Your output must consist of the records printed verbatim, with the pictures excluded.

*** Opening of Exercise material ***

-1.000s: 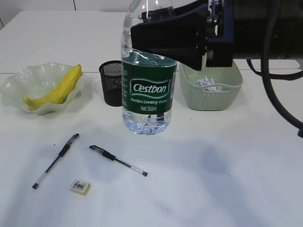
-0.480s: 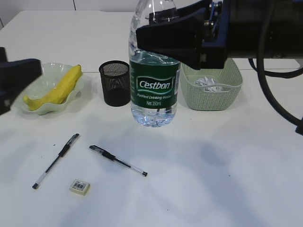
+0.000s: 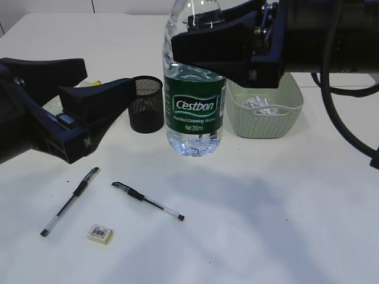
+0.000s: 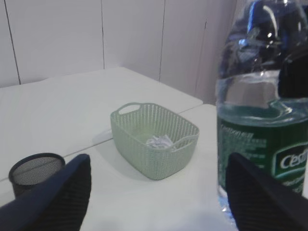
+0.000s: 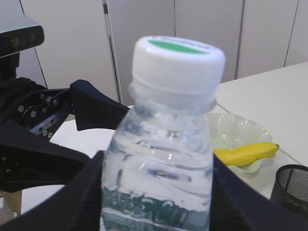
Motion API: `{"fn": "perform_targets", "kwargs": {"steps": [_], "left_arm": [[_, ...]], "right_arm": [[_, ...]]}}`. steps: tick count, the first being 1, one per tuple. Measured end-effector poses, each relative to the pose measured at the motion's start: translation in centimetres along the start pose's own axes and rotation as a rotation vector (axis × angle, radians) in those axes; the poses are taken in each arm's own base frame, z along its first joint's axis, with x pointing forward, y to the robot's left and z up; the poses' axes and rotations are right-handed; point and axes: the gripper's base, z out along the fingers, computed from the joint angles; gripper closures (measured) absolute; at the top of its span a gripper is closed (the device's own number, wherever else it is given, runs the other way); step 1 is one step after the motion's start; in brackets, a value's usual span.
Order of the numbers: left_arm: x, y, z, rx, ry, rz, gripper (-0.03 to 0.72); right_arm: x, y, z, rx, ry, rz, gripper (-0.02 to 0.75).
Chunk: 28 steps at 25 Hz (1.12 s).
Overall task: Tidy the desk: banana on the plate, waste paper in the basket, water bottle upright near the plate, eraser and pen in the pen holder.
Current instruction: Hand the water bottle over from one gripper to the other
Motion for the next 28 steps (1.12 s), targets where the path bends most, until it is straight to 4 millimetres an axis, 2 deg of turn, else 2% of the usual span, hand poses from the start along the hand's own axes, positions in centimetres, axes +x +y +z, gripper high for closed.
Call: {"fn": "perform_targets", "kwargs": {"steps": [9,16,21,28], "left_arm": [[0.5,-2.0,0.9,0.180,-0.054,0.048,0.048],[0.5,-2.7,1.7,0.254,-0.185,-0.034,0.048],[1.7,-2.8,2.5,0.264,-0.141,-0.035,0.048],[2.0,-2.9,3.0,0.260,-0.084,-0.060,0.050]], "right_arm": [[0.0,-0.1,0.0,0.005,0.002,-0.017,0.356],[0.0,-0.1,0.0,0.007,0.003,-0.021,0.356],[-0.1,0.3,0.0,-0.028,-0.011,-0.021,0.356],[-0.2,0.5,0.0,-0.058,-0.021,-0.023,0.356]]}}
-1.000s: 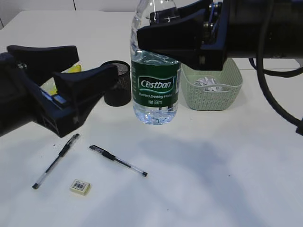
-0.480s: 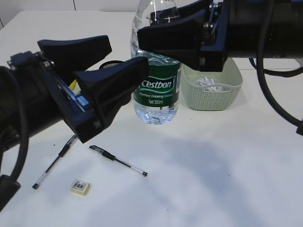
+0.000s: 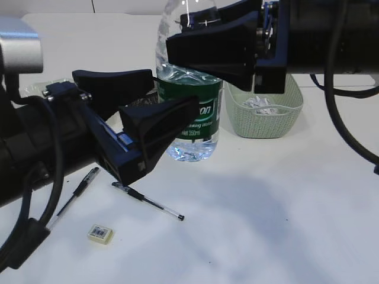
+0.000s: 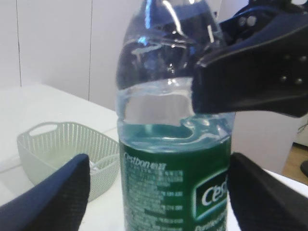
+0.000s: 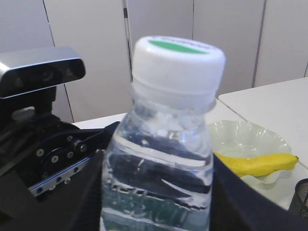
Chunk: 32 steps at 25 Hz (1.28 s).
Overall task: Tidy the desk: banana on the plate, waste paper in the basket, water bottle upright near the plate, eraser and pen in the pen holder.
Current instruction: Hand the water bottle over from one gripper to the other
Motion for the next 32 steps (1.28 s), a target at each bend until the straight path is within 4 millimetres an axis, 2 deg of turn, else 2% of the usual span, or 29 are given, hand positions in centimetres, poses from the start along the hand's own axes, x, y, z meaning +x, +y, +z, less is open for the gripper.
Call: {"fn": "perform_targets", "kwargs": {"steps": [7,22,32], "left_arm": [[-1.0,-0.3,1.5,0.023,0.089,-0.002,0.064],[-0.2,-0.4,2.0,0.042,0.125,-0.026,0.092],[-0.8,-0.8,2.4,0.074,0.086,-0.008,0.093]], "right_arm": [[0.4,0.3,0.0,-0.032,0.038,-0.024,0.356],[0.4,0.6,0.0,-0.067,0.039,-0.033,0.356],[0.1,1.1,-0.1,-0.129,0.028,-0.053,0.356]]}}
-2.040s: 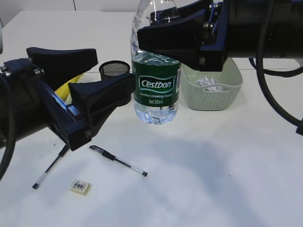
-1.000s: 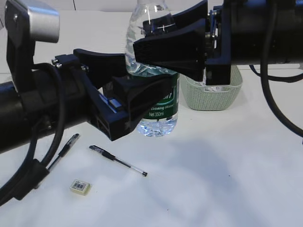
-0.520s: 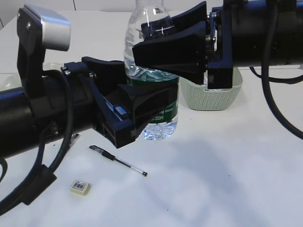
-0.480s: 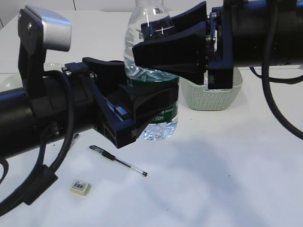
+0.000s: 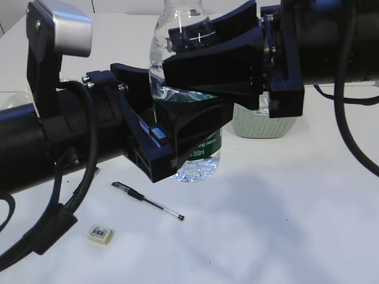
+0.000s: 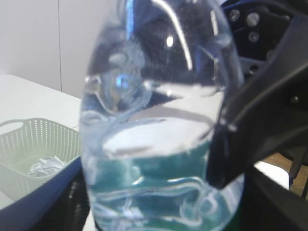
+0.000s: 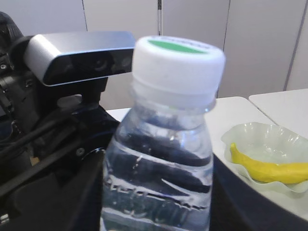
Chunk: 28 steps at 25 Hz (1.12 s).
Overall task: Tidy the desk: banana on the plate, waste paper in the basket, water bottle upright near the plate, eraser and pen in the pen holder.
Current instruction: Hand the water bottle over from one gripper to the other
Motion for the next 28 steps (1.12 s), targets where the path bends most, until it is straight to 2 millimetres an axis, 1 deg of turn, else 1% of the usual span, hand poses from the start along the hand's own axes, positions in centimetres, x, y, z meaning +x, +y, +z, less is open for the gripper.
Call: {"fn": "perform_targets", "kwargs": {"steps": [5,11,18,20,28], "left_arm": [[-0.42,-0.19,0.25,0.011,-0.006,0.013,0.093],[-0.39,-0.24,0.28,0.012,-0.001,0.013,0.107],[-0.37,-0.33,0.28,0.018,0.001,0.020,0.221],[-0.37,-0.33,0.28,0.018,0.001,0.018,0.244],[-0.37,-0.33,0.28,0.018,0.001,0.018,0.264]], "right_arm": [[-0.07,0.21,0.00,-0.023,-0.007,-0.001,0.356],[-0.04,0.27,0.00,-0.030,-0.004,-0.004,0.356],[-0.08,0.26,0.00,-0.029,-0.005,-0.007,0.356],[-0.06,0.25,0.01,-0.029,-0.004,-0.008,0.356],[-0.06,0.25,0.01,-0.029,-0.004,-0.008,0.356]]}}
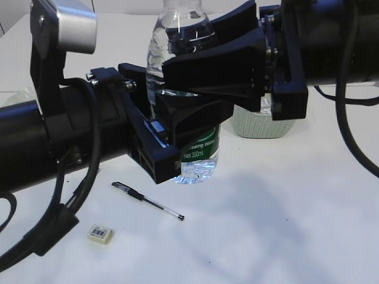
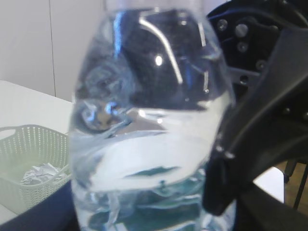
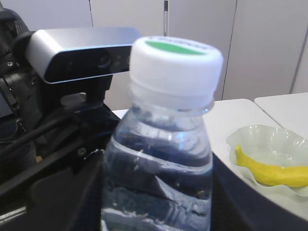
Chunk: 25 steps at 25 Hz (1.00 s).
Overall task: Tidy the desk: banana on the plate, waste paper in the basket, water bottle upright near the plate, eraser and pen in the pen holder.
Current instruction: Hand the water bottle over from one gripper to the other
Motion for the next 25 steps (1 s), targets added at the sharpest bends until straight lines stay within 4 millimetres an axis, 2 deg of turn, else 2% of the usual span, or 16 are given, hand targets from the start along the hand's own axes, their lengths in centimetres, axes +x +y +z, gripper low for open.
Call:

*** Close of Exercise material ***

Exercise output =>
-1.000s: 
-0.480s: 
+0.000s: 
+0.000s: 
+0.000s: 
Motion API: `{"fn": "perform_targets", "kwargs": {"steps": [_], "left_arm": [[_, ...]], "right_arm": [[_, ...]]}}`. steps: tick count, the first being 1, one per tuple. Measured end-effector poses, each relative to the pose measured at the motion's start: translation in centimetres along the start pose's own axes and rotation as a rotation vector (axis × angle, radians) in those axes; the poses are taken in each arm's own base frame, z along its first joint's axis, with x pointing forward, y to the robot's left and z up; the poses' axes and rotations are right-handed; point and axes: the gripper's base, z out along the fingers, computed from the joint angles; gripper closures (measured) absolute; at the top of its span a gripper is closed (the device's own number, wherever else it is given, runs the other way); step 1 is one step after the motion's start; in brackets, a value's usual span.
Order of the numbers: left_arm: x, y, z, rx, ry, rz, gripper (-0.03 to 0.72); right_arm: x, y, z, rx, ry, rz, gripper (-0.02 to 0.75).
Chunk: 28 steps at 25 Hz (1.12 s).
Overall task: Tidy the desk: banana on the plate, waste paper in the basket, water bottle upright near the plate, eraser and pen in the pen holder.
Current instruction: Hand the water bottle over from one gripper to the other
Motion for the next 28 steps (1.12 s), targets where the path bends most, until it is straight to 4 millimetres an axis, 2 deg of turn, else 2% of the usual span, hand poses from the start along the hand's own axes, positions in centimetres, axes +x +y +z, gripper high for closed.
Call: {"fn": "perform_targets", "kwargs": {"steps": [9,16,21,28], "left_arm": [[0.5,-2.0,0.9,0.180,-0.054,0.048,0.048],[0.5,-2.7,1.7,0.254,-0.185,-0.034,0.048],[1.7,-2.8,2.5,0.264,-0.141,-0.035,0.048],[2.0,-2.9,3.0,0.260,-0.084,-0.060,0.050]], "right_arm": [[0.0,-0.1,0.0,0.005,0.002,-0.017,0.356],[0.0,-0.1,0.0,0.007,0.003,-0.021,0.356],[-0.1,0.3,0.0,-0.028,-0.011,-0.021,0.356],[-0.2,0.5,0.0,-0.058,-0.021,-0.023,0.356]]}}
-1.000s: 
-0.480s: 
+0.000s: 
+0.000s: 
+0.000s: 
Chunk: 32 steps at 25 Hz (1.28 s).
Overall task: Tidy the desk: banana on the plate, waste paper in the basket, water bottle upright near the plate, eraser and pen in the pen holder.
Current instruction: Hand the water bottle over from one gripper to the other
Motion for the next 32 steps (1.28 s), a target at each bend until the straight path is within 4 millimetres an axis, 2 deg of turn, else 2% of the usual span, or 29 are given, hand positions in centimetres, poses from the start along the hand's own axes, x, y, z meaning +x, +y, +z, less is open for the gripper.
Call: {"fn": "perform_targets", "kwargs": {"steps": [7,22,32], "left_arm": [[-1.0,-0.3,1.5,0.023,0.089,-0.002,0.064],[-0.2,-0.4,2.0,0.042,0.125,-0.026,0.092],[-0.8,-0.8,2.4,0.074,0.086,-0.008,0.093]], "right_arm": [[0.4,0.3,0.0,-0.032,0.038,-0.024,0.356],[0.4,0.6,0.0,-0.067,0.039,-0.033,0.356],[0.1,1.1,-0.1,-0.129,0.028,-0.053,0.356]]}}
-2.040s: 
-1.000s: 
-0.520s: 
-0.480s: 
+0.000s: 
+0.000s: 
+0.000s: 
Chunk: 28 steps at 25 Hz (1.12 s).
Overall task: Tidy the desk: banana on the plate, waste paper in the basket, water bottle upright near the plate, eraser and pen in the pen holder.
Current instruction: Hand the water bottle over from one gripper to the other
Motion for the next 28 steps (1.12 s), targets where the path bends most, until it is straight to 2 millimetres an axis, 1 deg of turn, else 1% of the usual span, hand poses from the start along the hand's own axes, positions in centimetres, x, y, z meaning +x, +y, +z, less is open for the gripper.
Call: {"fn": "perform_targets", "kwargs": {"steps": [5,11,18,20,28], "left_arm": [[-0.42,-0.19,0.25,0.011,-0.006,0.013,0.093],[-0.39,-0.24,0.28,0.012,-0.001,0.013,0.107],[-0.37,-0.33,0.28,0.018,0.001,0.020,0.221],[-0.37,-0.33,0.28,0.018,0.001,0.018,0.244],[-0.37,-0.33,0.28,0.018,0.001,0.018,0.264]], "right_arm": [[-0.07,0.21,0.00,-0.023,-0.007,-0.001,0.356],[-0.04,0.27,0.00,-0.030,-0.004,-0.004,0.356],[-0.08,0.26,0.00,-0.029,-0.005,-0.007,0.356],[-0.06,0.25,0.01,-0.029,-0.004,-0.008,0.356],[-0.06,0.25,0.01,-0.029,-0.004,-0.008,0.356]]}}
Chunk: 25 steps at 25 Hz (1.00 s).
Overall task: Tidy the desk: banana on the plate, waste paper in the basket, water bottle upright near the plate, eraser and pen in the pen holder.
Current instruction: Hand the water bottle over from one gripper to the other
Motion for the next 25 steps (1 s), targets added at the sharpest bends until straight lines stay within 4 millimetres an axis, 2 deg of turn, else 2% of the usual span, or 16 are given, hand targets from the start along the hand's own axes, their lengths in centimetres, axes +x +y +z, gripper low for open.
Call:

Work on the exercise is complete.